== Given data ==
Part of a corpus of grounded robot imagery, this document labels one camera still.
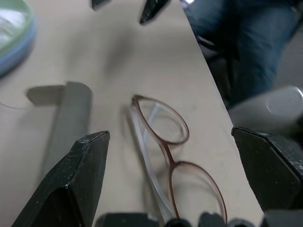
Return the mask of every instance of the person's leg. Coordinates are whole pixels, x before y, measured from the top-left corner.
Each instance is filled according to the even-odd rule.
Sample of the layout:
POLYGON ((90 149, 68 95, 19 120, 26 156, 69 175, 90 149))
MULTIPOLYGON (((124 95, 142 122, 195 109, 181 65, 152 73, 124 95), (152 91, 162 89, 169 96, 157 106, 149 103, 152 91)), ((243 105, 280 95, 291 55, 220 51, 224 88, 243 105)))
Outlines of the person's leg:
POLYGON ((195 0, 184 9, 195 36, 213 33, 229 19, 233 0, 195 0))
POLYGON ((241 71, 231 106, 272 87, 282 50, 296 23, 291 5, 283 0, 267 1, 244 13, 238 37, 241 71))

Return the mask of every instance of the eyeglasses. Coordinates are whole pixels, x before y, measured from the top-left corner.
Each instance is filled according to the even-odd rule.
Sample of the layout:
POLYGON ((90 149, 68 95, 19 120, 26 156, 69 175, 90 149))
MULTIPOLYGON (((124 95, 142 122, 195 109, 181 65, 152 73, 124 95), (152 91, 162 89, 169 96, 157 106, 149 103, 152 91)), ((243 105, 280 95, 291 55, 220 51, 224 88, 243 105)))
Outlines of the eyeglasses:
POLYGON ((187 202, 186 206, 198 203, 203 207, 204 203, 215 198, 216 204, 219 205, 218 210, 224 221, 227 222, 227 212, 222 194, 208 172, 191 162, 174 161, 171 151, 182 147, 189 139, 188 126, 180 114, 159 100, 134 95, 131 116, 148 177, 164 221, 167 222, 173 217, 188 219, 179 213, 180 210, 189 210, 190 212, 195 210, 197 214, 205 211, 205 207, 204 210, 197 210, 197 206, 192 209, 184 207, 185 201, 187 202), (160 186, 147 151, 148 135, 157 142, 165 158, 168 168, 168 197, 170 202, 160 186))

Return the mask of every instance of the blue jeans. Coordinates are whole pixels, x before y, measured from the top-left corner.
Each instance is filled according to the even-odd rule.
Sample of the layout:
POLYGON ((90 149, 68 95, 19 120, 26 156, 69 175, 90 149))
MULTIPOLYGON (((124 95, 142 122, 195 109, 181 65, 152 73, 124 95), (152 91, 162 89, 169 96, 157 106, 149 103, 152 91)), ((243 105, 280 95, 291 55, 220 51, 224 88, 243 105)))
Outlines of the blue jeans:
POLYGON ((296 24, 291 0, 195 0, 184 11, 196 36, 237 30, 241 71, 230 105, 272 87, 296 24))

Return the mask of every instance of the beige table surface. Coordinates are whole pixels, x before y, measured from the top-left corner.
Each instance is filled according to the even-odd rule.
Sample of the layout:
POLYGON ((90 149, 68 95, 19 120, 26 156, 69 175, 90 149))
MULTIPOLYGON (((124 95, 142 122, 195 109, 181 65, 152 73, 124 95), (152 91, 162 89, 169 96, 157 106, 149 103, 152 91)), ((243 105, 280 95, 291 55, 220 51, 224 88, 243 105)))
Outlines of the beige table surface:
MULTIPOLYGON (((143 0, 113 0, 98 12, 86 0, 28 2, 37 17, 36 45, 20 68, 0 80, 0 101, 28 107, 28 87, 68 80, 92 89, 91 132, 111 133, 96 217, 116 211, 156 212, 146 203, 148 184, 124 115, 132 94, 139 93, 170 104, 184 117, 191 136, 181 158, 213 176, 229 218, 259 223, 262 211, 246 180, 231 136, 232 123, 178 0, 148 26, 137 22, 143 0)), ((12 179, 14 183, 8 184, 5 203, 0 204, 4 211, 8 203, 11 207, 1 216, 1 226, 13 222, 33 193, 34 181, 25 178, 39 175, 42 157, 39 150, 23 154, 27 165, 20 167, 22 159, 14 159, 17 151, 1 150, 5 152, 11 154, 5 160, 11 175, 2 177, 0 184, 12 179), (21 202, 10 201, 16 195, 22 195, 21 202)))

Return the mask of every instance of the brown glasses frame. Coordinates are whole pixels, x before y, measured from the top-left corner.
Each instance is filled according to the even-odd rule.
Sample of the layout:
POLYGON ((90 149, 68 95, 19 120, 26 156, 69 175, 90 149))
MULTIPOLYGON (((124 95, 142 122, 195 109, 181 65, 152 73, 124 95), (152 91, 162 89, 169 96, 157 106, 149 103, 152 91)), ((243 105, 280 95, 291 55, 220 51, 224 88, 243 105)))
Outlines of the brown glasses frame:
POLYGON ((170 148, 176 148, 178 146, 181 146, 184 143, 186 143, 189 139, 189 129, 188 129, 188 126, 187 126, 185 120, 172 107, 165 104, 164 102, 161 102, 161 101, 153 99, 153 98, 148 98, 148 97, 144 97, 144 96, 141 96, 141 95, 134 95, 133 98, 132 98, 132 103, 133 103, 133 107, 136 109, 140 119, 142 120, 143 125, 148 130, 148 132, 152 135, 152 137, 156 140, 156 142, 158 143, 158 145, 161 148, 161 150, 163 152, 163 155, 165 157, 166 163, 167 163, 168 168, 169 168, 169 195, 170 195, 171 203, 172 203, 173 209, 175 211, 176 217, 179 218, 179 213, 178 213, 177 206, 176 206, 176 203, 175 203, 175 198, 174 198, 174 193, 173 193, 173 188, 172 188, 172 173, 178 166, 186 165, 186 166, 190 166, 192 168, 198 169, 199 171, 202 171, 211 180, 213 186, 215 186, 216 190, 218 191, 217 196, 221 200, 220 201, 220 207, 223 210, 223 214, 222 214, 223 219, 224 219, 225 222, 227 222, 227 212, 226 212, 226 206, 225 206, 223 196, 221 194, 221 191, 220 191, 217 183, 210 176, 210 174, 206 170, 204 170, 202 167, 200 167, 200 166, 198 166, 194 163, 190 163, 190 162, 186 162, 186 161, 177 161, 177 162, 175 162, 173 157, 172 157, 170 148), (180 142, 171 142, 171 141, 164 140, 163 138, 158 136, 157 133, 148 124, 147 120, 145 119, 145 117, 143 115, 143 112, 142 112, 142 110, 140 108, 140 105, 139 105, 139 102, 142 101, 142 100, 143 101, 153 101, 153 102, 159 103, 159 104, 165 106, 166 108, 170 109, 182 121, 182 123, 185 127, 185 130, 186 130, 186 133, 187 133, 186 137, 180 142))

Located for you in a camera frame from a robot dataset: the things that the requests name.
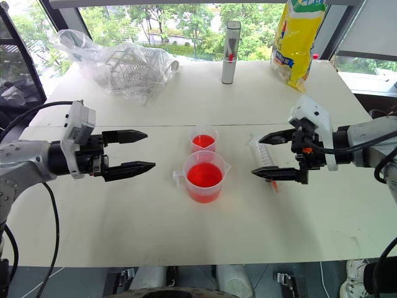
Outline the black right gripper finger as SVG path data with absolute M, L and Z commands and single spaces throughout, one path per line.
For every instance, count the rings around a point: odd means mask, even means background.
===
Exact copy, no pictures: reproduce every entry shown above.

Part of a corpus of grounded robot imagery, this document labels one camera still.
Return the mask of every instance of the person's leg. Coordinates are whole pixels, x before y, measured from the top-left corner.
Each instance is filled according to the even-odd rule.
Sample of the layout:
POLYGON ((90 149, 68 95, 19 120, 26 156, 69 175, 90 149))
MULTIPOLYGON (((124 95, 142 122, 195 109, 181 65, 152 73, 124 95), (152 91, 162 89, 169 96, 157 106, 149 103, 152 91)), ((243 105, 280 95, 291 55, 220 51, 224 88, 243 105)))
Outlines of the person's leg:
POLYGON ((195 0, 184 9, 195 36, 213 33, 229 19, 233 0, 195 0))
POLYGON ((241 71, 231 106, 272 87, 282 50, 296 23, 291 5, 283 0, 267 1, 244 13, 238 37, 241 71))

Return the mask of every instance of the eyeglasses. Coordinates are whole pixels, x before y, measured from the top-left corner.
Each instance is filled according to the even-odd rule.
Sample of the layout:
POLYGON ((90 149, 68 95, 19 120, 26 156, 69 175, 90 149))
MULTIPOLYGON (((124 95, 142 122, 195 109, 181 65, 152 73, 124 95), (152 91, 162 89, 169 96, 157 106, 149 103, 152 91)), ((243 105, 280 95, 291 55, 220 51, 224 88, 243 105)))
Outlines of the eyeglasses:
POLYGON ((187 202, 186 206, 198 203, 203 207, 204 203, 215 198, 216 204, 219 205, 218 210, 224 221, 227 222, 227 212, 222 194, 208 172, 191 162, 174 161, 171 151, 182 147, 189 139, 188 126, 180 114, 159 100, 134 95, 131 116, 148 177, 164 221, 167 222, 173 217, 188 219, 179 213, 180 210, 189 210, 190 212, 195 210, 197 214, 205 211, 205 207, 204 210, 197 210, 197 206, 192 209, 184 207, 185 201, 187 202), (160 186, 147 151, 148 135, 157 142, 165 158, 168 168, 168 197, 170 202, 160 186))

Return the mask of every instance of the blue jeans. Coordinates are whole pixels, x before y, measured from the top-left corner.
Each instance is filled according to the even-odd rule.
Sample of the layout:
POLYGON ((90 149, 68 95, 19 120, 26 156, 69 175, 90 149))
MULTIPOLYGON (((124 95, 142 122, 195 109, 181 65, 152 73, 124 95), (152 91, 162 89, 169 96, 157 106, 149 103, 152 91)), ((243 105, 280 95, 291 55, 220 51, 224 88, 243 105)))
Outlines of the blue jeans:
POLYGON ((296 24, 291 0, 195 0, 184 11, 196 36, 237 30, 241 71, 230 105, 272 87, 296 24))

Return the mask of every instance of the beige table surface. Coordinates are whole pixels, x before y, measured from the top-left corner.
Each instance is filled according to the even-odd rule.
Sample of the layout:
POLYGON ((90 149, 68 95, 19 120, 26 156, 69 175, 90 149))
MULTIPOLYGON (((124 95, 142 122, 195 109, 181 65, 152 73, 124 95), (152 91, 162 89, 169 96, 157 106, 149 103, 152 91)), ((243 105, 280 95, 291 55, 220 51, 224 88, 243 105)))
Outlines of the beige table surface:
MULTIPOLYGON (((143 0, 113 0, 98 12, 86 0, 28 2, 37 17, 36 45, 20 68, 0 80, 0 101, 28 107, 28 87, 68 80, 92 89, 91 132, 111 133, 96 217, 116 211, 156 212, 146 203, 148 184, 124 115, 132 94, 139 93, 170 104, 184 117, 191 136, 181 158, 213 176, 229 218, 259 223, 262 211, 246 180, 231 136, 232 123, 178 0, 148 26, 137 22, 143 0)), ((12 179, 14 183, 8 184, 5 203, 0 204, 4 211, 8 203, 11 207, 1 216, 1 226, 13 222, 33 193, 34 181, 25 178, 39 175, 42 157, 39 150, 23 154, 27 165, 20 167, 22 159, 14 159, 17 151, 1 150, 5 152, 11 154, 5 160, 11 175, 2 177, 0 184, 12 179), (21 202, 10 201, 16 195, 22 195, 21 202)))

Return the mask of every instance of the brown glasses frame. Coordinates are whole pixels, x before y, measured from the top-left corner.
Each instance is filled according to the even-odd rule.
Sample of the layout:
POLYGON ((90 149, 68 95, 19 120, 26 156, 69 175, 90 149))
MULTIPOLYGON (((124 95, 142 122, 195 109, 181 65, 152 73, 124 95), (152 91, 162 89, 169 96, 157 106, 149 103, 152 91)), ((243 105, 280 95, 291 55, 220 51, 224 88, 243 105)))
Outlines of the brown glasses frame:
POLYGON ((170 148, 176 148, 178 146, 181 146, 184 143, 186 143, 189 139, 189 129, 188 129, 188 126, 187 126, 185 120, 172 107, 165 104, 164 102, 161 102, 161 101, 153 99, 153 98, 148 98, 148 97, 144 97, 144 96, 141 96, 141 95, 134 95, 133 98, 132 98, 132 103, 133 103, 133 107, 136 109, 140 119, 142 120, 143 125, 148 130, 148 132, 152 135, 152 137, 156 140, 156 142, 158 143, 158 145, 161 148, 161 150, 163 152, 163 155, 165 157, 166 163, 167 163, 168 168, 169 168, 169 195, 170 195, 171 203, 172 203, 173 209, 175 211, 176 217, 179 218, 179 213, 178 213, 177 206, 176 206, 176 203, 175 203, 175 198, 174 198, 174 193, 173 193, 173 188, 172 188, 172 173, 178 166, 186 165, 186 166, 190 166, 192 168, 198 169, 199 171, 202 171, 211 180, 213 186, 215 186, 216 190, 218 191, 217 196, 221 200, 220 201, 220 207, 223 210, 223 214, 222 214, 223 219, 224 219, 225 222, 227 222, 227 212, 226 212, 226 206, 225 206, 223 196, 221 194, 221 191, 220 191, 217 183, 210 176, 210 174, 206 170, 204 170, 202 167, 200 167, 200 166, 198 166, 194 163, 190 163, 190 162, 186 162, 186 161, 177 161, 177 162, 175 162, 173 157, 172 157, 170 148), (180 142, 171 142, 171 141, 164 140, 163 138, 158 136, 157 133, 148 124, 147 120, 145 119, 145 117, 143 115, 143 112, 142 112, 142 110, 140 108, 140 105, 139 105, 139 102, 142 101, 142 100, 143 101, 153 101, 153 102, 159 103, 159 104, 165 106, 166 108, 170 109, 182 121, 182 123, 185 127, 185 130, 186 130, 186 133, 187 133, 186 137, 180 142))

Located for you in a camera frame from a robot dataset: the things that the requests name.
Outline the black right gripper finger as SVG path data with absolute M, L and Z commands and single spaces throughout, one path per line.
For every instance, count the rings around a point: odd means mask, even means background.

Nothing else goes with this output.